People with larger yards or yards that are hilly in nature should look into purchasing a self-propelling mower. Even for smaller, flat yards, this model is great for anyone who simply wants to put less work into mowing. There are three different types. First, there is the front-wheel drive, which is great for level terrain and is easy to turn and flip upside down when working on the machine. The rear-wheel drive type is great for providing more traction on hilly terrain. The drive system can be disengaged for flatter terrain to run similar to a front-wheel drive model. Lastly, there is the all-wheel drive model, which works as an option in between the front-wheel drive and rear-wheel drive models.
A few companies make great self-propelled mowers. Honda might be known for making automobiles, but they make some pretty awesome self-propelled mowers as well. They are easy to maneuver, start, and store. It is also smaller than most of its competitors, therefore making it more lightweight. Toro's Recycler is another great option. It has the option of bagging clippings as well. Plus, the handle collapses and folds flat, so the mower can be stored in an upright position that saves space.

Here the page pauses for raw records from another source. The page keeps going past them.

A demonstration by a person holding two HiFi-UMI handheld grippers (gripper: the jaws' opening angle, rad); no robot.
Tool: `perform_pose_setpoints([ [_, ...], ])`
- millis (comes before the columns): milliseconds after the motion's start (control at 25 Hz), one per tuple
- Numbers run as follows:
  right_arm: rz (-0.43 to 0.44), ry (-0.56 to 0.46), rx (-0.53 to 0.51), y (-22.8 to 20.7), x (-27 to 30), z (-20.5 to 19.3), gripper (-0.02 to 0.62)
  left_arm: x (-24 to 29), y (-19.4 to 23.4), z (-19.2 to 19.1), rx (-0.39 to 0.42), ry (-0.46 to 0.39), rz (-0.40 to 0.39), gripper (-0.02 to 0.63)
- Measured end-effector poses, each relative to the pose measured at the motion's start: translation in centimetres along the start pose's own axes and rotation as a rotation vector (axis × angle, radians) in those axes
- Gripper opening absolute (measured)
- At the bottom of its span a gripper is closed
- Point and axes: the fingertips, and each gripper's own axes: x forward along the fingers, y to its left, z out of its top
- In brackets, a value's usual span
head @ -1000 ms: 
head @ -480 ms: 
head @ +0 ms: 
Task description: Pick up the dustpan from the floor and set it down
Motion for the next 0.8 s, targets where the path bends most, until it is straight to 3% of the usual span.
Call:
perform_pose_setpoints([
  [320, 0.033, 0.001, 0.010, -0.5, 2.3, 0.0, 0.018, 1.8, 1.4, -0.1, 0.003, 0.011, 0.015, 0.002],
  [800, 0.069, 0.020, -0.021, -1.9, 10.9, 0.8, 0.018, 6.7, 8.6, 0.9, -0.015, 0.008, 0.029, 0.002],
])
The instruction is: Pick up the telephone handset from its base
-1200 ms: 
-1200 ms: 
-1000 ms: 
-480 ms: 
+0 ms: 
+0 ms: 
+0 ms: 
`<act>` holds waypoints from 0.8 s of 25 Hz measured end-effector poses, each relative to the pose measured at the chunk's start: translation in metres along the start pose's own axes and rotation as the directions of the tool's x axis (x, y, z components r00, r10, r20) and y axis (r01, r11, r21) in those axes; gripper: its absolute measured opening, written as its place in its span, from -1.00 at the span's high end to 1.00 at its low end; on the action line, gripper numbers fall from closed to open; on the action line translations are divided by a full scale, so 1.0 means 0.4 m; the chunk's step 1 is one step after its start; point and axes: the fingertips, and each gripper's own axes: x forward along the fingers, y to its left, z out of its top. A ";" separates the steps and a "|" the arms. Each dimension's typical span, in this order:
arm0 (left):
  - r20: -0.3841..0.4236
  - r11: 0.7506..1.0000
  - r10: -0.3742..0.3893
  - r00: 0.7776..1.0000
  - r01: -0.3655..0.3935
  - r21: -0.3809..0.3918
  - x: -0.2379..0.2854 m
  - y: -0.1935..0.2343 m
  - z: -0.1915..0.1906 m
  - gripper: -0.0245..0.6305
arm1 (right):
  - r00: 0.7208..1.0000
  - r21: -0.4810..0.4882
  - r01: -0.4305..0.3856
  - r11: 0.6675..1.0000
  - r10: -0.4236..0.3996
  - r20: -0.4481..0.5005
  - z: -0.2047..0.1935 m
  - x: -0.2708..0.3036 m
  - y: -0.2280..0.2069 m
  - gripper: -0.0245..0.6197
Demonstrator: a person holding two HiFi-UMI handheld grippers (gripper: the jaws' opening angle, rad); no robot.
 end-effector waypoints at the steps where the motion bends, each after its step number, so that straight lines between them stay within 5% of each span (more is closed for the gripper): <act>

There are many key features to warrant using a push mower. First and foremost, they have plenty of amperage in comparison to the power that corded models put out. They pull plenty of engine torque (the ratio of foot to pounds) to keep the mower's cutting blades spinning at a high rate. Plus, since there is not a prime engine in place, the mower starts easily and quicker than other types.
People who have large lawns or who want to put relatively little work into mowing their grass should look towards purchasing a riding mower. In this case, the operator usually sits in a seat and controls the mower from that location, allowing them to literally ride the machine. Many of these models use horizontal blades, which works similarly to push mowers, making people more familiar with how they operate. In many cases, they have variable transmission to help with controlling either level or hilly terrain.
In the past, gear drive transmissions were the only type of option available on riding mowers. Today, there are several types. One of the most common options is the manual. It works like a car clutch to propel the mower along at different transmission settings. Likewise, an automatic mower acts as an automatic engine does in a car. The gears change on their own, as needed, according to the terrain and speed being traveled. The final option is the hydrostatic transmission. These have been on the market for some time. They make use of a variable displacement pump that drives a fixed displacement motor. There is plenty of control over the speed and there are plenty of directions to travel in as it can change with ease from one direction to another. These directional changes are usually made with a hand or foot motion.
One type of riding mower is the lawn tractor. Many people use this term synonymously with riding mowers, but they are a bit different. A lawn tractor's cutting deck is located under the front of the vehicle whereas riding mowers have their cutting deck located in a mid-mounted fashion. Instead of having a steering wheel like riding mowers, lawn tractors have controllable arms on either side of the driver's seat. These features make maneuverability extremely easy for lawn tractors compared to riding mowers. Lawn tractors have an easier time cutting corners and areas with shrubs and trees.
Many types of lawn tractors and riding mowers can act on a zero turn radius. In other words, these machines can literally turn on a dime. Hydraulic speed control of each drive wheel is the most common way to achieve this zero turn effect. Usually, this takes place because the mower operates on four wheels that can swivel in sharp turn motions.
There are plenty of things to consider when purchasing a lawn mower. These items above are only a few options from a long list of choices. All of the items in this Lawn Mower Shopping Guide are exactly the right place to start on the journey to finding the right lawn mower for the needs of any yard.